Cracovia Stal Mielec. Emocje do końca, "Pasy" wydarły punkty

W meczu 21. kolejki piłkarskiej ekstraklasy Cracovia - Stal Mielec 2:1. Mecz sąsiadów z ligowej tabeli zapowiadał się na bardzo wyrównane widowisko. I takie było. A Cracovia wydarła punkty Stali dosłownie z gardła.
W porównaniu z ostatnim meczem z Legią trener Cracovii Jacek Zieliński posadził na ławce Karola Knapa, a wystawił Janiego Atanasova.

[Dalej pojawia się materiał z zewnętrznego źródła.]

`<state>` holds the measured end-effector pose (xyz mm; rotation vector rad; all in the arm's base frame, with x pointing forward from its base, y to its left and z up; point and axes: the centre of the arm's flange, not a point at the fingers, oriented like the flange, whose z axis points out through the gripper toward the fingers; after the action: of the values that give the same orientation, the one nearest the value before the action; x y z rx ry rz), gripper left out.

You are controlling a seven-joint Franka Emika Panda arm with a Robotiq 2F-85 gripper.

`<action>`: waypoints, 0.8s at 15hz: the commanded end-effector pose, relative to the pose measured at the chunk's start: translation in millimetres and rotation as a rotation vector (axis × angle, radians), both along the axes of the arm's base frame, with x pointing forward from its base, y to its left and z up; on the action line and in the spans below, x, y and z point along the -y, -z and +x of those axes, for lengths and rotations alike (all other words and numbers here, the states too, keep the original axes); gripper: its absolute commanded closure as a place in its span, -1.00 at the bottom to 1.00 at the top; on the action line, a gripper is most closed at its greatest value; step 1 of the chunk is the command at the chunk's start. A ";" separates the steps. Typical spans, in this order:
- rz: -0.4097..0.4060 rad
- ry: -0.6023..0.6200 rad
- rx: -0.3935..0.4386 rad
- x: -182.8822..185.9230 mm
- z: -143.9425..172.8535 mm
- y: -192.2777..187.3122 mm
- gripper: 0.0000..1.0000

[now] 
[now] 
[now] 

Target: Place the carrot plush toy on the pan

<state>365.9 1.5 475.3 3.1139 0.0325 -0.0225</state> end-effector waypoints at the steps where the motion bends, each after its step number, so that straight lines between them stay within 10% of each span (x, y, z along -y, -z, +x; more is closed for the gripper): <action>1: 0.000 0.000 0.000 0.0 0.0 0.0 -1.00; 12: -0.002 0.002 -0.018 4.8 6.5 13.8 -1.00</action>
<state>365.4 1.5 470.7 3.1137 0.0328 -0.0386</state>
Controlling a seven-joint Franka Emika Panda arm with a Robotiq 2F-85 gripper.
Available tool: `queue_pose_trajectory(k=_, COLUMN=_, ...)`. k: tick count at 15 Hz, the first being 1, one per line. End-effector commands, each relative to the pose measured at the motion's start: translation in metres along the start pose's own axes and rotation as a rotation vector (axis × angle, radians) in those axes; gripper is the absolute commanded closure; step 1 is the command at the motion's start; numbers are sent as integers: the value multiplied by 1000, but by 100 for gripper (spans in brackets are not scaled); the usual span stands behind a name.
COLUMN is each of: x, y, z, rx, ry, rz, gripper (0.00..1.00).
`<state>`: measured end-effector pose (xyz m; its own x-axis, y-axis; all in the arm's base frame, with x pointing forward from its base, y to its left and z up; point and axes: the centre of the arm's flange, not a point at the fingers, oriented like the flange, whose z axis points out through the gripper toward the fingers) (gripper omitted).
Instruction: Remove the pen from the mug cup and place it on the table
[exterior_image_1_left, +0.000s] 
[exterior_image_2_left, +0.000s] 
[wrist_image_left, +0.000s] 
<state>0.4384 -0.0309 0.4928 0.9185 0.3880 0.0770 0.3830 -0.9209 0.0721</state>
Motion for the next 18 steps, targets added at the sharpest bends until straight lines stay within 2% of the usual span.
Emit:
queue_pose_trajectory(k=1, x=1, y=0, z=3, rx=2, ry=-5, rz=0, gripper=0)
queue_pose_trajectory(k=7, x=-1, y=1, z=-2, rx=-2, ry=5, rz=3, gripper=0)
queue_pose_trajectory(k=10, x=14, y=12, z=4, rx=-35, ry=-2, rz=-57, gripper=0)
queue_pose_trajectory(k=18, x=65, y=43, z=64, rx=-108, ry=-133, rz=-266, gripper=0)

U gości zabrakło pauzującego za kartki Piotra Wlazły.Goście od początku zastosowali wysoki pressing i od razu stworzyli sobie dogodną sytuację, zza pola karego uderzał Mateusz Mak, ale posłał piłkę nad poprzeczką.
W 6 min niefrasobliwość rywala wykorzystał Benjamin Kallman, popędził na bramkę, strzelał w „długi” róg, Bartosz Mrozek wyciągnął się, ale piłka minimalnie minęła jego palce, ale też i słupek bramki. „Pasy” poszły za ciosem i w 9 min próbował Michał Rakoczy, ale minimalnie chybił. To była też bramkowa okazja. Niebawem główkował Michal Sipkak – też niecelnie.W 17 min tuż za polem karnym interweniował Karol Niemczycki, który starł się z Krystianem Getingerem, szarżującym na jego bramkę. Bramkarz Cracovii na 17 m wybijając piłkę trafił w rywala, a sędzia dał bramkarzowi żółta kartkę za niebezpieczne zagranie. Mateusz Mak wykonywał wolnego i trafił w mur.
Cracovia próbowała kombinacyjnym akcjami rozmontować obronę przeciwnika, ale często jej piłkarze odbijali się od rywali, jak od ściany. Efektem ataków były tylko rzuty rożne.